Look for "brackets" in the listing below. Gather each line that contains it.

** Exercise data **
=== Section Start ===

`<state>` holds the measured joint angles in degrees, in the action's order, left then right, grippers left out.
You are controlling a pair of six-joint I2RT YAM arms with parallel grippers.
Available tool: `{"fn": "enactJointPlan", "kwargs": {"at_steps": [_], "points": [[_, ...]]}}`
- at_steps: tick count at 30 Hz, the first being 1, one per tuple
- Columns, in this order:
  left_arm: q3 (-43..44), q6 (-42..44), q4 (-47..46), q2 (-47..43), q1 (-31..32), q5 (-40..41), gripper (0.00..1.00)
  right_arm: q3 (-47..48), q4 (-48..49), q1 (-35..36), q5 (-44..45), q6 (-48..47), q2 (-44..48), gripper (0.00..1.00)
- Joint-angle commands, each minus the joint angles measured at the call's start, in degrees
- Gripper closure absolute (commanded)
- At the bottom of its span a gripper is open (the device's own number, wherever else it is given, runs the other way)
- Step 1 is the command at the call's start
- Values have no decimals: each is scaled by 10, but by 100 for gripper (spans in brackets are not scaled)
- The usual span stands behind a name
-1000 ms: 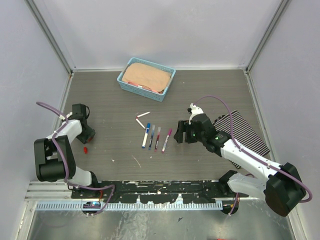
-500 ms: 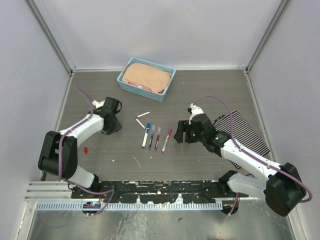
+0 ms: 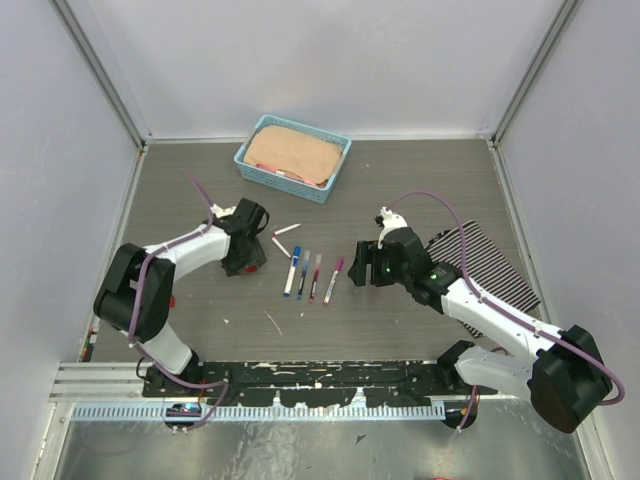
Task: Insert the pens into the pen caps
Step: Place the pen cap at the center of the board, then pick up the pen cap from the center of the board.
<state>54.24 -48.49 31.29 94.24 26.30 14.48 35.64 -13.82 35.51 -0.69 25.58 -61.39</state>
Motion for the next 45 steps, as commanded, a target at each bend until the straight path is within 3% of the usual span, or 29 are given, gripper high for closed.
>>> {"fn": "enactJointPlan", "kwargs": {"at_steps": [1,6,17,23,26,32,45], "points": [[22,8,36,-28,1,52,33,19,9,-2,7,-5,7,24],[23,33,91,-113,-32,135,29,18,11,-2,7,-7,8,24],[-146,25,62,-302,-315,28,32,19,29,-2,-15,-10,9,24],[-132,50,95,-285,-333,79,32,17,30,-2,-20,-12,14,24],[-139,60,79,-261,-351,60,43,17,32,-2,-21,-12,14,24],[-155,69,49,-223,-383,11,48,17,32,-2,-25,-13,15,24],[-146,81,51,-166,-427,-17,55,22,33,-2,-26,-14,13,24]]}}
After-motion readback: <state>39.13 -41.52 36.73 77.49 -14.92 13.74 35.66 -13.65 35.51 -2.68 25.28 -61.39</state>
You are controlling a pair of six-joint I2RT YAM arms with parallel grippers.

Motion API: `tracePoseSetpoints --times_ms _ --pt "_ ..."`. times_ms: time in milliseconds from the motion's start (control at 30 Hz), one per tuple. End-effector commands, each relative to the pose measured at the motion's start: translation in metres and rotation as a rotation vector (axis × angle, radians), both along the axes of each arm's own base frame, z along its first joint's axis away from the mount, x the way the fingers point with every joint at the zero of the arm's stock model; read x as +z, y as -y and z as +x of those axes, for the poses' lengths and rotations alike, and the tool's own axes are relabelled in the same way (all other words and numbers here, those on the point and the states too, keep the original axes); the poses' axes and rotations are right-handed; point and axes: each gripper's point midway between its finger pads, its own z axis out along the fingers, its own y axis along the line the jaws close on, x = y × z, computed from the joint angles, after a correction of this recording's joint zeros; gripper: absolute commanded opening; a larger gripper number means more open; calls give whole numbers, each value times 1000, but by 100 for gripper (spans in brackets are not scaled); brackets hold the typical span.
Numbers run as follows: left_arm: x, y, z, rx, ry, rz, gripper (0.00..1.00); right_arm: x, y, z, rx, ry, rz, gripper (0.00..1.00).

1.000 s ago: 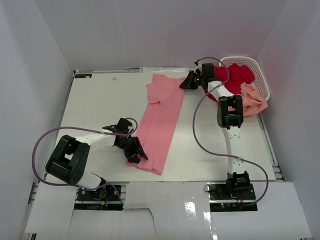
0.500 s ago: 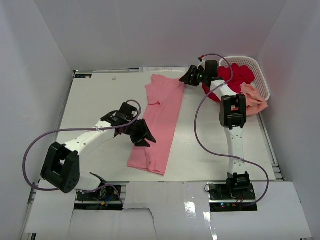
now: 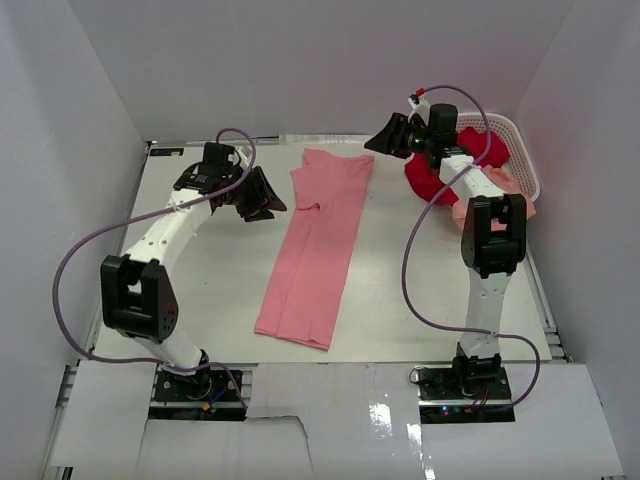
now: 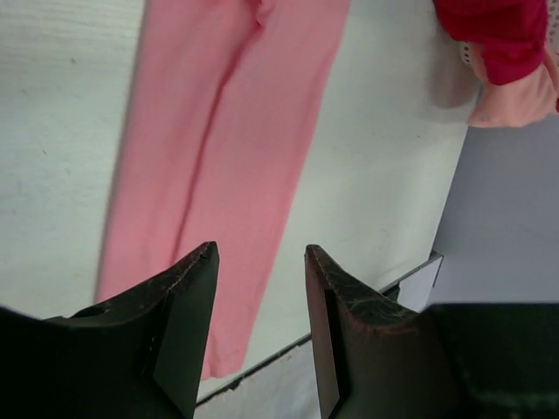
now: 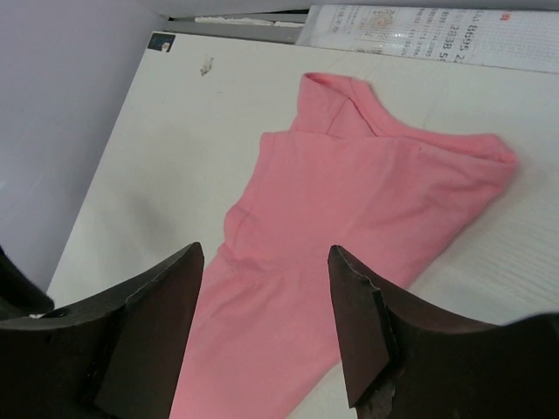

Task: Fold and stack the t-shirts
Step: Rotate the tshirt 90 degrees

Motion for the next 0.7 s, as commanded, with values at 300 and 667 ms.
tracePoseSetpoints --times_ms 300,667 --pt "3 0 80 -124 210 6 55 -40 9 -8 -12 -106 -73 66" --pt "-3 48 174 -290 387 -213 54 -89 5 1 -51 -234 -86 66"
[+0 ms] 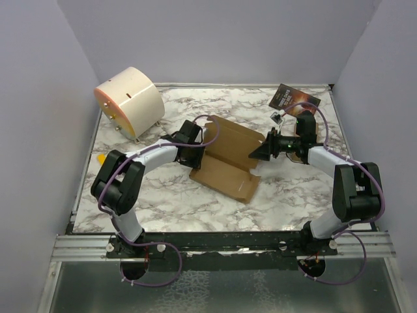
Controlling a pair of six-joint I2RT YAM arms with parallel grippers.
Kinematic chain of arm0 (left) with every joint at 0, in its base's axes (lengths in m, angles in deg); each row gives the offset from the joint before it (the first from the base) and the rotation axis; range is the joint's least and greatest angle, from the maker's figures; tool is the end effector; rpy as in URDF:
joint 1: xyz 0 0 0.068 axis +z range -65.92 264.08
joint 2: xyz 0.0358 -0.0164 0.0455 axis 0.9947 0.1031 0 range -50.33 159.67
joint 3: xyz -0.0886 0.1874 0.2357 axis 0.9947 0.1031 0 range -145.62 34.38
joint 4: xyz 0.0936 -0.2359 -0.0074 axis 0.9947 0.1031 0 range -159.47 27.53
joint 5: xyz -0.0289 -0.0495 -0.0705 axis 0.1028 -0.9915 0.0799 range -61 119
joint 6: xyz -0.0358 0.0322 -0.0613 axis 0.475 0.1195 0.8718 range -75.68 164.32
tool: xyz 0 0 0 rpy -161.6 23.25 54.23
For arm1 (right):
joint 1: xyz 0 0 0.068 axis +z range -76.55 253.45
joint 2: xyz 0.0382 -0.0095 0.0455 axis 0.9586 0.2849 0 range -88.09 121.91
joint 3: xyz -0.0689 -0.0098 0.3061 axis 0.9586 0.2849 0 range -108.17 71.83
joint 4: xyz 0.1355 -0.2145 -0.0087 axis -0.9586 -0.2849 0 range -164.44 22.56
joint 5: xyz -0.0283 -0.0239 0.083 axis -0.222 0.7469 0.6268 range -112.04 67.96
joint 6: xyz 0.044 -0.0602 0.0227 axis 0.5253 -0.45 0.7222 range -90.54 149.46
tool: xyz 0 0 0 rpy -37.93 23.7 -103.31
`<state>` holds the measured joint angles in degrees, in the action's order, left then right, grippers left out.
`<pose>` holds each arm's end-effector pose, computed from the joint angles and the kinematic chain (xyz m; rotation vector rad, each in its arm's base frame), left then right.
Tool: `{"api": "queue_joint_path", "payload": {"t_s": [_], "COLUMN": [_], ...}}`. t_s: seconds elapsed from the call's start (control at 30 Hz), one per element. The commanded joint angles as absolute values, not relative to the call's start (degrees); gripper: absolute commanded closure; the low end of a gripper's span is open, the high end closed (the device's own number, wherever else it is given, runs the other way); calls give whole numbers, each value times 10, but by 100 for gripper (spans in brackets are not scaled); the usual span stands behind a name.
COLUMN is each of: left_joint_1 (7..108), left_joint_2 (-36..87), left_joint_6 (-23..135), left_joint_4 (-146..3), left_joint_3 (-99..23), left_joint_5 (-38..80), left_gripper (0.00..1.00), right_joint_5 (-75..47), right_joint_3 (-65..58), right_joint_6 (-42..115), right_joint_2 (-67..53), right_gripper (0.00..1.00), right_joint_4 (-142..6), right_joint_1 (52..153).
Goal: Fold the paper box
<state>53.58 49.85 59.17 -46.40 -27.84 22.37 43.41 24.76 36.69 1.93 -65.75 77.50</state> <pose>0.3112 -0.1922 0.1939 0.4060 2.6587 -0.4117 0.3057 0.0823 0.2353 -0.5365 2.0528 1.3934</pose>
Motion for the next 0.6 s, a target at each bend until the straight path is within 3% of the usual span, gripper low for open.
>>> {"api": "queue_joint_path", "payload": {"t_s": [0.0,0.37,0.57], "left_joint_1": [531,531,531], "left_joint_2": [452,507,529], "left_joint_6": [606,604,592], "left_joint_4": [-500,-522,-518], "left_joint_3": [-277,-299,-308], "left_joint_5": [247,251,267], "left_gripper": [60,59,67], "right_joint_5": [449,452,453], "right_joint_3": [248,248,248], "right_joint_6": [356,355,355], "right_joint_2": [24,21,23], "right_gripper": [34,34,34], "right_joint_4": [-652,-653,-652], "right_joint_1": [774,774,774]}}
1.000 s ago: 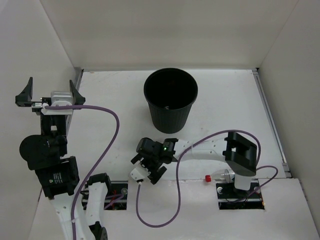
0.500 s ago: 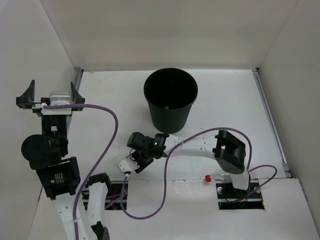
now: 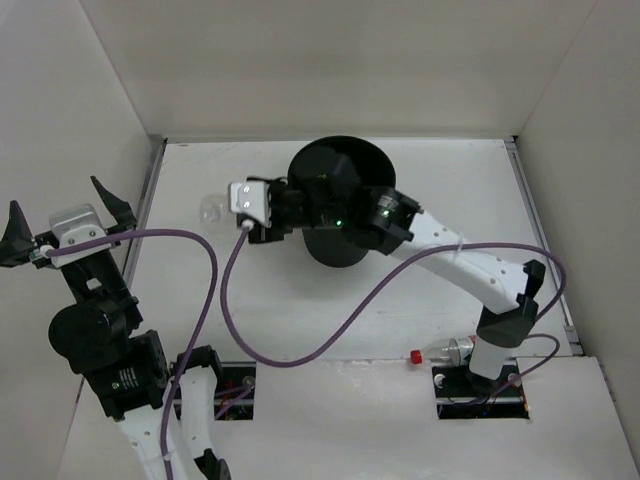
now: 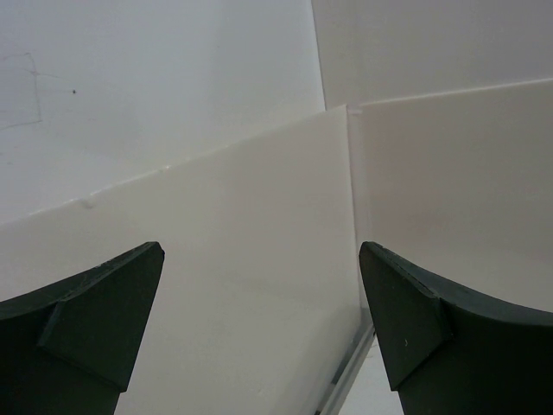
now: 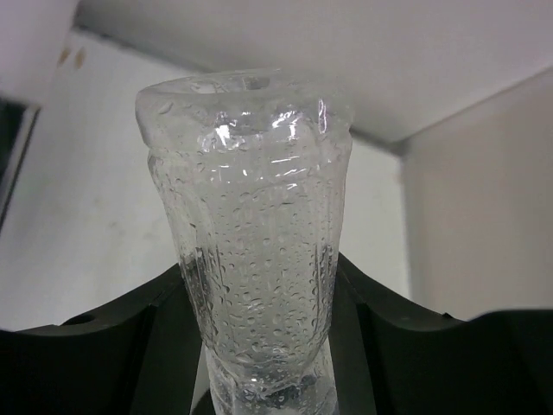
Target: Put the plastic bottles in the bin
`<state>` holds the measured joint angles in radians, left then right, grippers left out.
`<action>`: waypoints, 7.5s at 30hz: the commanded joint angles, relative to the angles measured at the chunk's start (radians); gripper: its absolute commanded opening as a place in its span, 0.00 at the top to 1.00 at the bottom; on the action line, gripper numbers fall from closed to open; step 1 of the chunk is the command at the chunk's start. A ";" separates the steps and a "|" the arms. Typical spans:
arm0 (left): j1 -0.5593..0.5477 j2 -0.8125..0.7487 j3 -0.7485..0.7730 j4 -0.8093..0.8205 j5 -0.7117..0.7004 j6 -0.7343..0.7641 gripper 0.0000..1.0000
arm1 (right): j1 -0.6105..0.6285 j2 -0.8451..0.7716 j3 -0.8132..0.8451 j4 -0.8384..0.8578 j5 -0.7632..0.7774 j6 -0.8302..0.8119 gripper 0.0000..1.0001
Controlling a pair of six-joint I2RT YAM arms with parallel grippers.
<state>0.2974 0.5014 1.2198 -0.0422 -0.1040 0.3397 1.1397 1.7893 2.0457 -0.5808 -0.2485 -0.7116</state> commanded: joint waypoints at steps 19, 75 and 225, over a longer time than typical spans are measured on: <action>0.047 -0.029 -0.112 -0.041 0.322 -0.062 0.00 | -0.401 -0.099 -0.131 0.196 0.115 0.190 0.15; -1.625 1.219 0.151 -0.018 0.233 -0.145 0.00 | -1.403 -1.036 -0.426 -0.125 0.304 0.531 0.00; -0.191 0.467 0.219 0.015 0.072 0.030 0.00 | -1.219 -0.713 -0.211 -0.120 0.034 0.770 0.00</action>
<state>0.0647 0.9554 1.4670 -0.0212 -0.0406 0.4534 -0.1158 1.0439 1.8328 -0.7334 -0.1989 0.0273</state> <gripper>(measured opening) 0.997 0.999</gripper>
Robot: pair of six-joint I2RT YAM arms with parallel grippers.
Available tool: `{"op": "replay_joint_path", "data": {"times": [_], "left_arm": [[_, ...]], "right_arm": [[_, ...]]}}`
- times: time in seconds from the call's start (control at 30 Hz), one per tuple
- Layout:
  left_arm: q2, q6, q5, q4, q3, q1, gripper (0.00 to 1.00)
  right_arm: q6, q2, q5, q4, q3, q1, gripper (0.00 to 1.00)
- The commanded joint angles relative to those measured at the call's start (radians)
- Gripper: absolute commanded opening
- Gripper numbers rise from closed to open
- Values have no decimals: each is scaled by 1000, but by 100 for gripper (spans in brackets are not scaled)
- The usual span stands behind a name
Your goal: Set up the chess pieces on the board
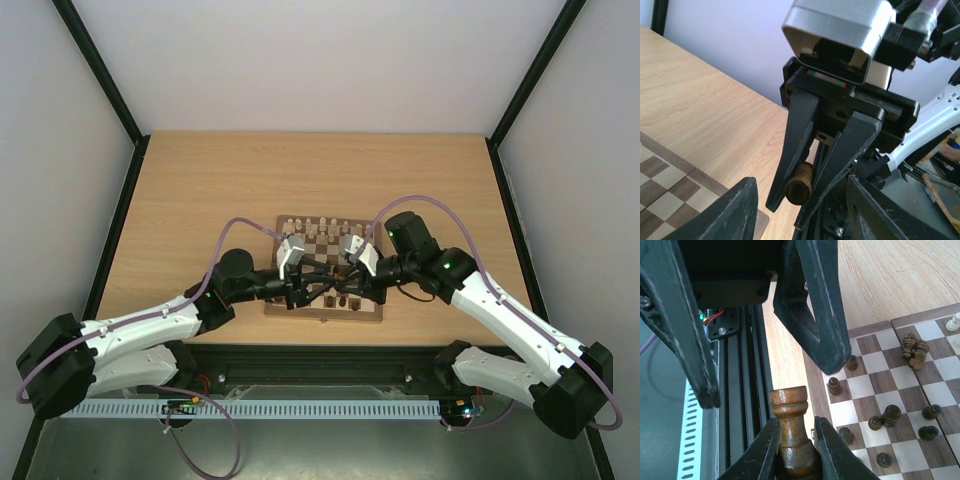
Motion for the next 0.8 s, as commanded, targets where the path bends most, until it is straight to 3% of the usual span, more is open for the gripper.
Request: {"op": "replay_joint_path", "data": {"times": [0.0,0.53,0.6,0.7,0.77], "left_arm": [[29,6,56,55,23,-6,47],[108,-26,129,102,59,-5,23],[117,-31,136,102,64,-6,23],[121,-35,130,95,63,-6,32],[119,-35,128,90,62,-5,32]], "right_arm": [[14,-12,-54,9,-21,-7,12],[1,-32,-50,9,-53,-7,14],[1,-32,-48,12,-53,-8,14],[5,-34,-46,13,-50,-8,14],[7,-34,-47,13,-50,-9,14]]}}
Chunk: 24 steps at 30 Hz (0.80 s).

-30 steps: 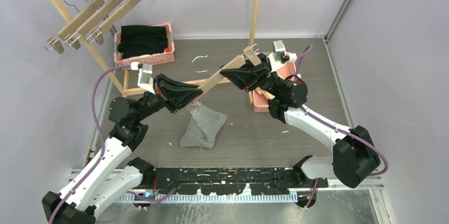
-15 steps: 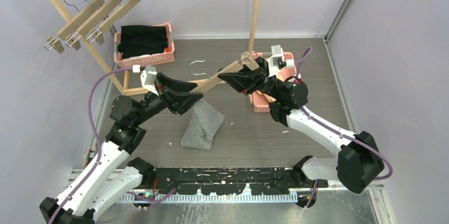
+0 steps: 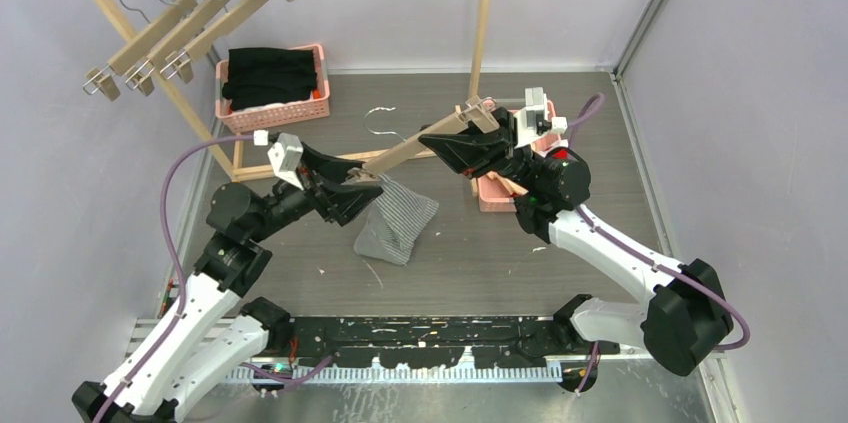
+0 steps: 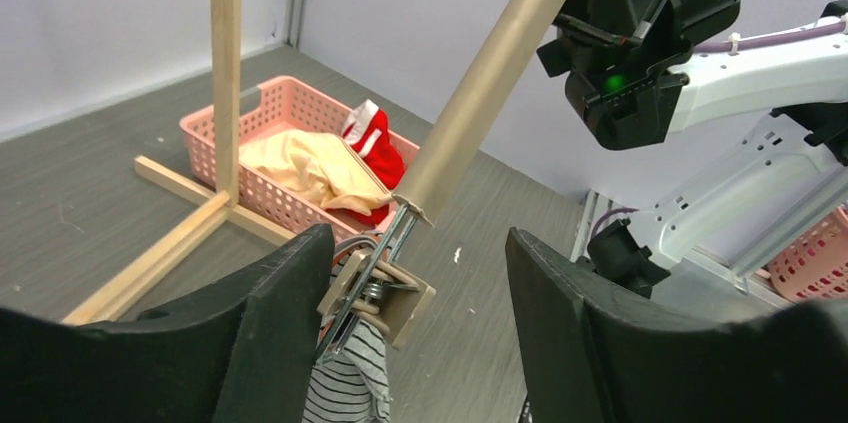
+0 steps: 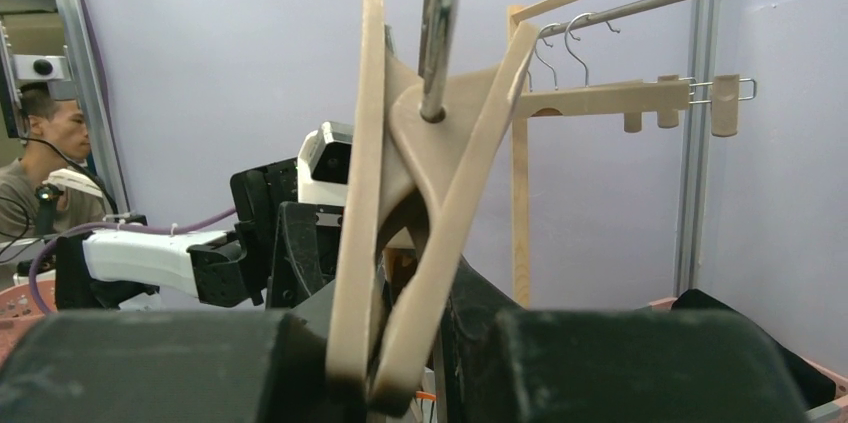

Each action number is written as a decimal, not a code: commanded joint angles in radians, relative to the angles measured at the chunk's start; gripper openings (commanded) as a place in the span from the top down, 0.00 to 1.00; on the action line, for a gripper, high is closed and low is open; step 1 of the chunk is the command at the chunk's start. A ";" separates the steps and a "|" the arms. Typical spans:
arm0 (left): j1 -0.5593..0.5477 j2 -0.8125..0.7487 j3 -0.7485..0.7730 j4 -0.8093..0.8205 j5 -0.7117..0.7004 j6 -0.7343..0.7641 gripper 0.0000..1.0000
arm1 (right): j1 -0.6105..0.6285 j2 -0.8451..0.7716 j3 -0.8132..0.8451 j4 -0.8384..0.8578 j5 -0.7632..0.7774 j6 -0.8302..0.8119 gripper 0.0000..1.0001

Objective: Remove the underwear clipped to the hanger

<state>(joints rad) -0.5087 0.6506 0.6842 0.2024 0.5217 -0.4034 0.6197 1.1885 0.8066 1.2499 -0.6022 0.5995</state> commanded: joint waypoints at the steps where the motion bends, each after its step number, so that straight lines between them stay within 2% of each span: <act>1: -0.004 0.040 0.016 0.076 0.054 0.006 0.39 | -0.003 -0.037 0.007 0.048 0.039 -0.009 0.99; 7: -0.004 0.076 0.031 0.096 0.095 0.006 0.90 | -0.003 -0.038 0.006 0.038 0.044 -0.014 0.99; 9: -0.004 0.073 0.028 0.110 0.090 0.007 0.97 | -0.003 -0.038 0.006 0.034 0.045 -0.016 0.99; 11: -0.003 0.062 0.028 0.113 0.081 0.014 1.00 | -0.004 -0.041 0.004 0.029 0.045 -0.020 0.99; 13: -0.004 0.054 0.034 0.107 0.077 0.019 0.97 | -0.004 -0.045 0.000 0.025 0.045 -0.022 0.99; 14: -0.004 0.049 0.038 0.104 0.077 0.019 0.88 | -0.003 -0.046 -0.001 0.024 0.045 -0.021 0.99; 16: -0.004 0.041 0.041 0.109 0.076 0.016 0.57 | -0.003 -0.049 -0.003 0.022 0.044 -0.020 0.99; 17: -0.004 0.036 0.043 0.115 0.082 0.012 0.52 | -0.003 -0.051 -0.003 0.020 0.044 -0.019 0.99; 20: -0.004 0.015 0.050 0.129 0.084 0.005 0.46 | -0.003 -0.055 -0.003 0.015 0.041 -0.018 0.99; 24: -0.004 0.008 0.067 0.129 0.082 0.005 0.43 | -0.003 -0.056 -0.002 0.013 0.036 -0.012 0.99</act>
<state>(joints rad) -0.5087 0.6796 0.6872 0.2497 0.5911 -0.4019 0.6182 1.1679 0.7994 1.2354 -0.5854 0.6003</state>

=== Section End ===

** Task output **
- Values have no decimals: each is scaled by 10, but by 100 for gripper (spans in brackets are not scaled)
Motion API: `tracePoseSetpoints --times_ms _ --pt "_ ..."`. times_ms: time in milliseconds from the motion's start (control at 30 Hz), one per tuple. End-effector commands, each relative to the pose measured at the motion's start: translation in metres and rotation as a rotation vector (axis × angle, radians), both along the axes of each arm's own base frame, z along its first joint's axis away from the mount, x the way the fingers point with every joint at the zero of the arm's stock model; read x as +z, y as -y and z as +x of those axes, for the poses' lengths and rotations alike, and the tool's own axes are relabelled in the same way (all other words and numbers here, those on the point and the states too, keep the original axes); the poses' axes and rotations are right-handed; point and axes: each gripper's point midway between its finger pads, its own z axis out along the fingers, its own y axis along the line the jaws close on, x = y × z, computed from the joint angles, after a correction of this recording's joint zeros; gripper: absolute commanded opening; a larger gripper number means more open; calls give whole numbers, each value times 1000, but by 100 for gripper (spans in brackets are not scaled); brackets hold the typical span.
Tool: `{"api": "queue_joint_path", "payload": {"t_s": [_], "COLUMN": [_], ...}}`. t_s: seconds elapsed from the call's start (control at 30 Hz), one per element. The commanded joint angles as absolute values, not relative to the call's start (degrees); gripper: absolute commanded closure; the low end of a gripper's span is open, the high end closed (the device's own number, wherever else it is given, runs the other way); calls give whole numbers, each value times 10, but by 100 for gripper (spans in brackets are not scaled); the usual span stands behind a name.
- Values have no decimals: each is scaled by 1000, but by 100 for gripper (spans in brackets are not scaled)

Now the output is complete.